Slow performance of snap for TOPS ALL swath ifg

Hi,
I tried to do interferometry for a full swath of a TOPSAR pair. I used the standard graph provided with installation and just added enhanced-spectral-diversity after back-geocoing and before interferogram formation into the graph. The processing is fine, and the result looks good but the processing took a lot of time and was finished after a few days even in our good server. The same pair was processed by Gamma or SARscape in about an hour. I wonder if anybody knows a solution for this problem? Is it a problem of SNAP program for processing full-swath interferogram? Is there any way to make the processing much faster? For a burst processing of a single swath using SNAP I did not have such a problem

With kind regards

Mahdi Motagh

I faced a similar issues long time ago. Look at @marpet’s answer here below :

Dear Mahdi,

You can also check if the -Xmx variable is set and lets SNAP use an ideal amount of RAM:

Some users reported (for large processing clusters) that using 60% of the available RAM (instead of 75%) resulted in faster processing actually (at least reported here).

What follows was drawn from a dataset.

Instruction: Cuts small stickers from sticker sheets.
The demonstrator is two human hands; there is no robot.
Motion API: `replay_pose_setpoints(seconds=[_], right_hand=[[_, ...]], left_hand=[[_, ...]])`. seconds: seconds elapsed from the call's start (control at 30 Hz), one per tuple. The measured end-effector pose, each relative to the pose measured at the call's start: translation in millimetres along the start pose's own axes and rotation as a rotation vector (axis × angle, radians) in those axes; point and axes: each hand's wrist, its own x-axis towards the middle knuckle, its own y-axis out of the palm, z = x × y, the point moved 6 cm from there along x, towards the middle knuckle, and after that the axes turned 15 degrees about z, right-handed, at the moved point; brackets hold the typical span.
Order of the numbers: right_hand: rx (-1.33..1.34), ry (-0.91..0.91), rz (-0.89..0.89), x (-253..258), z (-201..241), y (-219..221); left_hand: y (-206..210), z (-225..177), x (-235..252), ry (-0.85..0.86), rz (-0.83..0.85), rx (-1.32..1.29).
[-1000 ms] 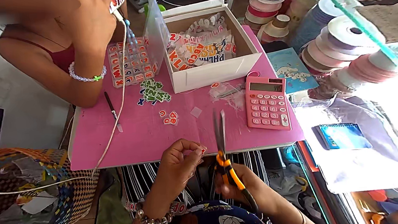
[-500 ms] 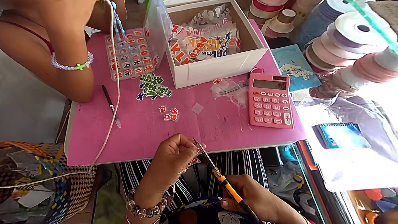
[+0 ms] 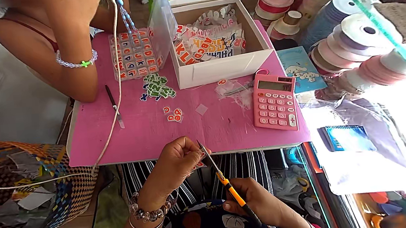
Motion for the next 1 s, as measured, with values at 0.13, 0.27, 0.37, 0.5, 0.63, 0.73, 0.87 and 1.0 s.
replay_pose_setpoints(seconds=[0.13, 0.27, 0.37, 0.5, 0.63, 0.73, 0.87, 1.0], right_hand=[[-0.009, -0.005, -0.006, 0.8, 0.5, 0.4], [-0.014, -0.006, -0.014, 0.8, 1.2, 0.2], [-0.018, 0.009, -0.025, 0.6, 1.6, 0.0], [-0.014, 0.005, -0.027, 0.2, 0.8, -0.1], [-0.022, 0.011, -0.047, 0.4, 0.8, -0.6], [-0.015, 0.029, -0.064, 0.2, 0.7, -0.7], [0.063, 0.008, -0.086, -2.1, -1.3, -2.3], [0.085, 0.015, -0.104, -4.8, -2.9, -4.8]], left_hand=[[0.0, -1.2, -1.8, -0.018, -0.002, 0.017], [0.2, -2.4, -2.3, -0.002, -0.002, 0.017], [0.6, -3.3, -2.8, -0.007, 0.003, 0.020], [0.8, -3.5, -3.1, 0.000, 0.006, 0.020], [1.6, -3.7, -3.1, 0.004, 0.015, 0.021], [2.1, -4.0, -2.9, 0.019, 0.015, 0.026], [-15.5, -15.0, -4.3, 0.132, -0.128, 0.304], [-46.8, -44.5, -3.8, 0.088, -0.473, 0.863]])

Generally, I believe this is related to the memory management of larger graphs which makes long processing chains slow, at least this is what is reported here Problems obtaining an interferogram from two product sets and here Coregistrating more than two Sentinel-1 SLC IW products
Of course, this is makes them quite ineffective, because they don’t save a lot of time.

If you are working on linux you could as well create a shell script which uses gpt and writes intermediate products (memory is then released), such as here: S1_preprocessing.sh (1.0 KB) This is for the preprocessing of a Sentinel-1 product to terrain-corrected Gamma0, but creating an inteferogram should work as well and you can delete intermediate products within the same graph.
Not very elegant and just a work-around.

Thank you for the hint. I will try it

Dear Andreas,
Thank you for the detailed answer. I will try the options that you suggested
All the best
Mahdi

Dear Mahdi,
you are very welcome. You patiently introduced me to the world of PSI/SBAS with StaMPS a couple of years ago, so I am happy if I can offer some help in here in return.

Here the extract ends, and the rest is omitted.